### Exercise description
Copy the data exactly. Images are to be left out.

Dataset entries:
= = = = = = =

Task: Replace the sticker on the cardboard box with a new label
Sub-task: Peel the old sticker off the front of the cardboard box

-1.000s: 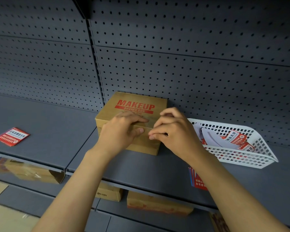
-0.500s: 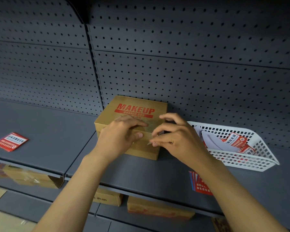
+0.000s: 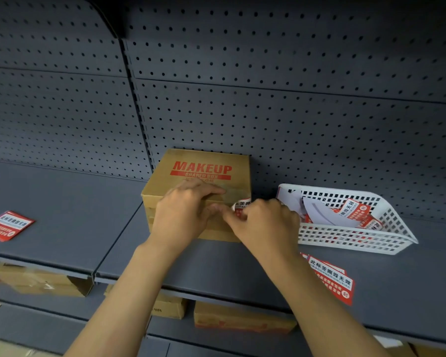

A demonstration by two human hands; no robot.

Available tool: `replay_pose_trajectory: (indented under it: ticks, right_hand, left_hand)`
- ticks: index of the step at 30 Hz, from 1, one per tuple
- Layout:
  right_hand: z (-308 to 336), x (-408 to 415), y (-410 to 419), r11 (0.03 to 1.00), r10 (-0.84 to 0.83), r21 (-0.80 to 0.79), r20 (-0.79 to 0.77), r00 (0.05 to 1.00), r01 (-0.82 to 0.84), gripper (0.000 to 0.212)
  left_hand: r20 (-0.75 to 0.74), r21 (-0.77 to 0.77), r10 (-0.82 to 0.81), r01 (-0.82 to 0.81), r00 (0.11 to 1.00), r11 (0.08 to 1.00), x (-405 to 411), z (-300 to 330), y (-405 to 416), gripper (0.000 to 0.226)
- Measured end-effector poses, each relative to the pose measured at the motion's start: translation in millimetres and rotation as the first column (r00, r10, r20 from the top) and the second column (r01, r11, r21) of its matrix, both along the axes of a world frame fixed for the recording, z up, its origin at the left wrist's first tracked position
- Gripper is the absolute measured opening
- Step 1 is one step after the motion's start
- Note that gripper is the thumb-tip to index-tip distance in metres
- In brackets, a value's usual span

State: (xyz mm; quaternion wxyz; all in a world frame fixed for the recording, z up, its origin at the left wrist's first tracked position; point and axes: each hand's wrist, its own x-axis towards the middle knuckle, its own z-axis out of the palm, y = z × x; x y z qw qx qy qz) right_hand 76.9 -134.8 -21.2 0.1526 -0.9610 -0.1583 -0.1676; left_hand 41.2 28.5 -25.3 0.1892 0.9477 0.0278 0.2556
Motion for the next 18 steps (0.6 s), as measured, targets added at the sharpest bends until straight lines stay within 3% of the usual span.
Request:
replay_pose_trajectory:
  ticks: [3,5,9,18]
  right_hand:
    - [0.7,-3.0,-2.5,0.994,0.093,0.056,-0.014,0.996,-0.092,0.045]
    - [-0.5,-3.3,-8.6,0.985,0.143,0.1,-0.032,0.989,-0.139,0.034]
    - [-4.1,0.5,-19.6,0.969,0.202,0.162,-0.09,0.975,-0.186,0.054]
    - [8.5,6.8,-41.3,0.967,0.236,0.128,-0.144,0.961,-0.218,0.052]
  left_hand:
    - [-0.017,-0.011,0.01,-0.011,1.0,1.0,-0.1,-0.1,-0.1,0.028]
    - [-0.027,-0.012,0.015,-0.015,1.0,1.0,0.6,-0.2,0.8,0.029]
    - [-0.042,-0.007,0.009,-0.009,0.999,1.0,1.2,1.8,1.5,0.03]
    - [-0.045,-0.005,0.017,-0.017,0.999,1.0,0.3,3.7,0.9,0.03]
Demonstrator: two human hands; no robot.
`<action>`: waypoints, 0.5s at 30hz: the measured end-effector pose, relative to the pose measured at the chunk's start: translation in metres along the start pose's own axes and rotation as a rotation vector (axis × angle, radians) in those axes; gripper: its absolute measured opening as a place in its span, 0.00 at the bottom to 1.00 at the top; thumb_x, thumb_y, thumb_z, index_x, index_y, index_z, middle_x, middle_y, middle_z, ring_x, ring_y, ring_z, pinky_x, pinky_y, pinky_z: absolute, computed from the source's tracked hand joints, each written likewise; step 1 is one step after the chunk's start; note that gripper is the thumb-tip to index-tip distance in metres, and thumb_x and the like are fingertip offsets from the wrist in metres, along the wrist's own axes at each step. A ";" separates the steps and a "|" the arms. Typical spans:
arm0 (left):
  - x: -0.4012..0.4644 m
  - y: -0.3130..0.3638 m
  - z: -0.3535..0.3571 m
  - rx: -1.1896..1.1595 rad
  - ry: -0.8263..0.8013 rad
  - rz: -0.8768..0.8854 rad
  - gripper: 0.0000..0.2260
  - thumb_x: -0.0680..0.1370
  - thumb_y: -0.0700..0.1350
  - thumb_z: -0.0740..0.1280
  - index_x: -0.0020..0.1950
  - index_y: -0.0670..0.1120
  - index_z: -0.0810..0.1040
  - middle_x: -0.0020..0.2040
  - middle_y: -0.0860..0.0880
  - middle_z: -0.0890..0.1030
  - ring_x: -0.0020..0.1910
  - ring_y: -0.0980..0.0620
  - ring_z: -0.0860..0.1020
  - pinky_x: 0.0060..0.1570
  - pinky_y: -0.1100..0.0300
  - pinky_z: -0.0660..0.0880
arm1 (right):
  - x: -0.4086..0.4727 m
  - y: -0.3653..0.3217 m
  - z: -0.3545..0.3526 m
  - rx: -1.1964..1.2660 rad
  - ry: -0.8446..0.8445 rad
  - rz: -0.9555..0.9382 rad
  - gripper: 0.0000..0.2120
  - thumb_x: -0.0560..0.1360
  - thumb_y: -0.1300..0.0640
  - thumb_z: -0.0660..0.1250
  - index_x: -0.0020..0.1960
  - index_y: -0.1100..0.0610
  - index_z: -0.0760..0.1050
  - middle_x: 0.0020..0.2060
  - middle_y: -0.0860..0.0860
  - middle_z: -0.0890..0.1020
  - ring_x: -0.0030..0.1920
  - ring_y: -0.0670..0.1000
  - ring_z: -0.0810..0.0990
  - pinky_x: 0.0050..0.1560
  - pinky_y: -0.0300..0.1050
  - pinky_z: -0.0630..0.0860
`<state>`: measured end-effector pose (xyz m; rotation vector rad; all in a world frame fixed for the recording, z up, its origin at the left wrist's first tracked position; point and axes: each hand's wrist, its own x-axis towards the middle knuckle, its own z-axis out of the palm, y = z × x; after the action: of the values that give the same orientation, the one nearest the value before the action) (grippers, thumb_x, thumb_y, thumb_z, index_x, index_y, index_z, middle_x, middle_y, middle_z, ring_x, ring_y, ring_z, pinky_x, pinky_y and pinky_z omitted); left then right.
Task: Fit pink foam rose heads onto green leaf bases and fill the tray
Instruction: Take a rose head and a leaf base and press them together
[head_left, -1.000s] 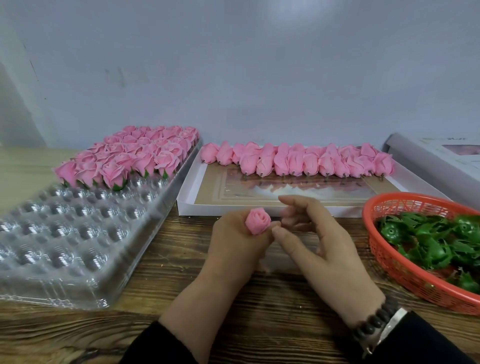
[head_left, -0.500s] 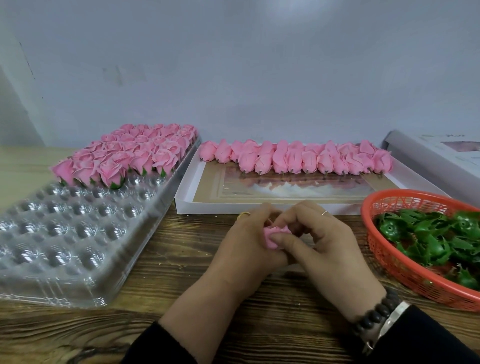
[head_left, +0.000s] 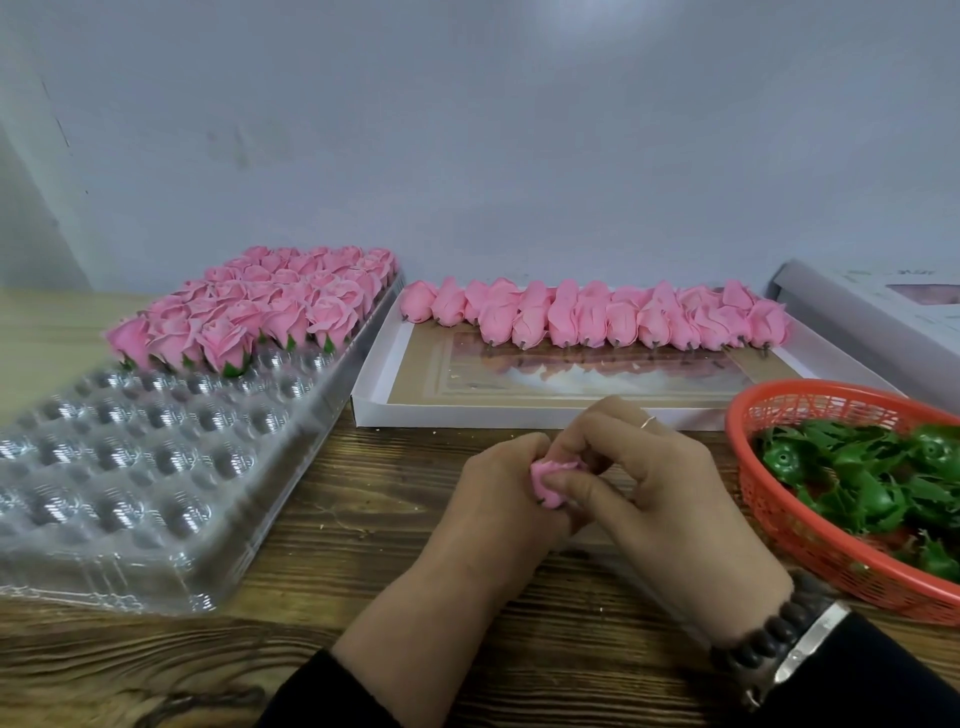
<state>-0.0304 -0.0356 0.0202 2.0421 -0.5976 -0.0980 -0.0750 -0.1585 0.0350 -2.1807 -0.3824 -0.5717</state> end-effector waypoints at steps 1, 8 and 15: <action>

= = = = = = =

### Your response
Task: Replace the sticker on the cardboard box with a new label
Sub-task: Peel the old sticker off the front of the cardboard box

-1.000s: 
-0.500s: 
+0.000s: 

A demonstration by two human hands; no robot.

Available tool: `replay_pose_trajectory: (indented under it: ticks, right_hand, left_hand)`
- ticks: index of the step at 30 Hz, from 1, one per tuple
- Layout:
  right_hand: z (-308 to 336), x (-408 to 415), y (-410 to 419), r11 (0.03 to 1.00), r10 (-0.84 to 0.83), r21 (-0.80 to 0.79), r20 (-0.79 to 0.77), r00 (0.05 to 1.00), r01 (-0.82 to 0.84), gripper (0.000 to 0.212)
  left_hand: r20 (-0.75 to 0.74), r21 (-0.77 to 0.77), r10 (-0.82 to 0.81), r01 (-0.82 to 0.81), r00 (0.11 to 1.00), r11 (0.08 to 1.00), x (-405 to 411), z (-300 to 330), y (-405 to 416), gripper (0.000 to 0.226)
- Measured end-effector poses, each relative to the pose measured at the motion's start: translation in millimetres and rotation as the first column (r00, r10, r20 from the top) and the second column (r01, r11, r21) of its matrix, both along the axes of a world frame fixed for the recording, z up, its origin at the left wrist's first tracked position
- Gripper is the absolute measured opening
- Step 1 is one step after the motion's start
- Note that gripper is the thumb-tip to index-tip distance in metres
- In brackets, a value's usual span

State: (xyz mm; quaternion wxyz; all in a world frame fixed for the recording, z up, its origin at the left wrist's first tracked position; point and axes: each hand's wrist, its own x-axis towards the middle knuckle, its own z-axis out of the palm, y = z × x; x y z qw qx qy qz) right_hand 76.9 -134.8 -21.2 0.1526 -0.9610 -0.1583 -0.1676; left_hand 41.2 28.5 -25.3 0.1892 0.9477 0.0278 0.2556
Motion for the next 18 steps (0.6 s), as measured, targets added at the sharpest bends until straight lines stay within 3% of the usual span.
Request:
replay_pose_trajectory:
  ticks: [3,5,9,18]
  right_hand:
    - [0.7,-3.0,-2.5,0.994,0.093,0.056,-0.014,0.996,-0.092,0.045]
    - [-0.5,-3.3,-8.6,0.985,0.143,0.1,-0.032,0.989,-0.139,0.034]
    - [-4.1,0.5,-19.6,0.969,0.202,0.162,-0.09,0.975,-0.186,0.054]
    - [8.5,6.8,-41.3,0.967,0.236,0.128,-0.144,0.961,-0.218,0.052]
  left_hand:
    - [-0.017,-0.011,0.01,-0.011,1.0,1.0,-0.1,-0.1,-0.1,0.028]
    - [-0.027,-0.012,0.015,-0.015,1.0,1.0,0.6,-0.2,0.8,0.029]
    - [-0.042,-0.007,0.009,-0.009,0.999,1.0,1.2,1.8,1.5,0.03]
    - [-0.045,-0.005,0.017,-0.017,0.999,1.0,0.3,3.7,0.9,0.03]
Demonstrator: two human hands; no robot.
`<action>`: waypoints, 0.5s at 30hz: the measured end-effector pose, relative to the pose measured at the chunk's start: translation in metres along the start pose's own axes and rotation as a rotation vector (axis × angle, radians) in those axes; gripper: its absolute measured opening as a place in its span, 0.00 at the bottom to 1.00 at the top; thumb_x, thumb_y, thumb_z, index_x, index_y, index_z, middle_x, middle_y, middle_z, ring_x, ring_y, ring_z, pinky_x, pinky_y, pinky_z: absolute, computed from the source's tracked hand joints, each written likewise; step 1 is one step after the chunk's start; note that gripper is the thumb-tip to index-tip distance in metres, and thumb_x and the like are fingertip offsets from the wrist in metres, along the wrist's own axes at each step. A ";" separates the steps and a "|" the arms. Typical spans:
arm0 (left):
  - x: -0.4012..0.4644 m
  - y: -0.3130..0.3638 m
  - z: -0.3535..0.3571 m
  - rx: -1.1896..1.1595 rad
  - ry: -0.8263..0.8013 rad
  - rz: -0.8768..0.8854 rad
  - gripper: 0.0000..0.2260
  - thumb_x: -0.0680..0.1370
  - thumb_y: -0.0700..0.1350
  - thumb_z: -0.0740..0.1280
  - index_x: -0.0020..0.1950
  - index_y: -0.0670..0.1120
  - index_z: -0.0810..0.1040
  - middle_x: -0.0020..0.2040
  - middle_y: -0.0860..0.0880
  - middle_z: -0.0890..0.1030
  - ring_x: -0.0020..0.1910
  - ring_y: -0.0980..0.0620
  - ring_z: -0.0860..0.1020
  - pinky_x: 0.0060..0.1570
  - pinky_y: -0.1100..0.0300
  - pinky_z: -0.0660..0.0880
arm1 (right):
  - x: -0.4086..0.4727 m
  - y: -0.3653..0.3217 m
  - z: -0.3545..0.3526 m
  - rx: -1.1964..1.2660 rad
  - ry: -0.8446..0.8445 rad
  - rz: -0.9555..0.9382 rad
  - gripper: 0.0000..0.2120
  - thumb_x: -0.0560..0.1360
  - thumb_y: -0.1300..0.0640
  - thumb_z: -0.0660..0.1250
  - index_x: -0.0020..0.1960
  - index_y: -0.1100..0.0610
  - index_z: -0.0760..0.1050
  - middle_x: 0.0020..0.2060
  - middle_y: -0.0860..0.0860
  - middle_z: -0.0890..0.1020
  - ring_x: -0.0030..0.1920
  - ring_y: -0.0670..0.1000
  - ring_z: -0.0810..0.0990
  - pinky_x: 0.0050..0.1560
  - pinky_y: -0.0300..0.1050
  - pinky_z: -0.0630..0.0860
`<state>`: measured end-effector pose (xyz m; rotation vector rad; all in a world frame fixed for the recording, z up, its origin at the left wrist's first tracked position; point and axes: each hand's wrist, its own x-axis towards the middle knuckle, its own z-axis out of the palm, y = z × x; after the action: of the values that give the same orientation, the one nearest the value before the action) (grippers, thumb_x, thumb_y, thumb_z, index_x, index_y, index_z, middle_x, middle_y, middle_z, ring_x, ring_y, ring_z, pinky_x, pinky_y and pinky_z omitted); left then right.
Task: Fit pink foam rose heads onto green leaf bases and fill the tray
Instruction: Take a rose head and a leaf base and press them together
[head_left, -1.000s] 
[head_left, -0.500s] 
[head_left, +0.000s] 
<state>-0.0304 -0.0356 0.0202 2.0421 -0.5976 -0.0980 -0.0750 -0.1585 0.0350 -2.1807 -0.3824 -0.5717</state> end-effector waypoints at steps 1, 8 and 15: <action>

The output above is complete.